Pour le patron de la droite sénatoriale, Bruno Retailleau le « en même temps » du gouvernement sur l’immigration s’apparente à de « l’impuissance ». Et l’élu de Vendée n’en veut pas, que ce soit dans un texte unique ou dans plusieurs. « Le gouvernement n’aura pas notre soutien », a-t-il prévenu, mercredi.

Vers une proposition de loi de droite : « Il aurait été sympathique qu’on en parle »

Et si l’on a pu observer de la friture sur la ligne entre députés et sénateurs de droite lors de la réforme des retraites, la loi immigration pourrait fragiliser l’unité de la droite, une nouvelle fois sur l’un de ses sujets de prédilection.
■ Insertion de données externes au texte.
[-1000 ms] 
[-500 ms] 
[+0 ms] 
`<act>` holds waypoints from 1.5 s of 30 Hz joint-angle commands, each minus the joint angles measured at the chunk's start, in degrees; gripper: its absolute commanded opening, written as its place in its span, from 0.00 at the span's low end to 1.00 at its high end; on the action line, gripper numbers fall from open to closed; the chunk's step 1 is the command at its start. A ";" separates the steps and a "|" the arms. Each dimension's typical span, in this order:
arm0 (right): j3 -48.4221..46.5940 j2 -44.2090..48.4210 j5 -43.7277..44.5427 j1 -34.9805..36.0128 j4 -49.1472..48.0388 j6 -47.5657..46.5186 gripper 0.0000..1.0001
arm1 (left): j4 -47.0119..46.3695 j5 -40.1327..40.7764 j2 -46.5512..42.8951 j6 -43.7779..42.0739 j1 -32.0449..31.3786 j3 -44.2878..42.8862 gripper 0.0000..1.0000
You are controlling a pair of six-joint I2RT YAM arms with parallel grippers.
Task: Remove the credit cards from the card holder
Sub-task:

Prenant de court les sénateurs Les Républicains, patron des députés LR, Olivier Marleix a annoncé ce jeudi sur Public Sénat le dépôt « très rapidement » « avec Éric Ciotti » d’une proposition de loi sur les questions migratoires.

« Il aurait été sympathique qu’on en parle. Je n’étais pas au courant » commente sobrement François-Noël Buffet qui rappelle le travail conséquent de la droite sénatoriale en la matière.

Le patron des centristes, Hervé Marseille rappelle quant à lui que le projet de loi initial tel que remodelé par ses alliés Républicains n’avait pas son assentiment. « Il y avait un vrai risque que le texte ne soit pas adopté au Sénat. Au stade où nous en étions, il n’y avait pas de compromis de trouvé entre LR et centristes. Je n’étais pas au courant qu’une proposition de loi allait être déposée par les députés LR. Et je ne vais pas signer un contrat sans le lire », souligne-t-il.

Si la droite veut avoir la paternité d’un texte sur l’immigration, il lui faudra trouver des alliés. Et la réforme des retraites a montré que ça pouvait s’apparenter à un véritable chemin de croix.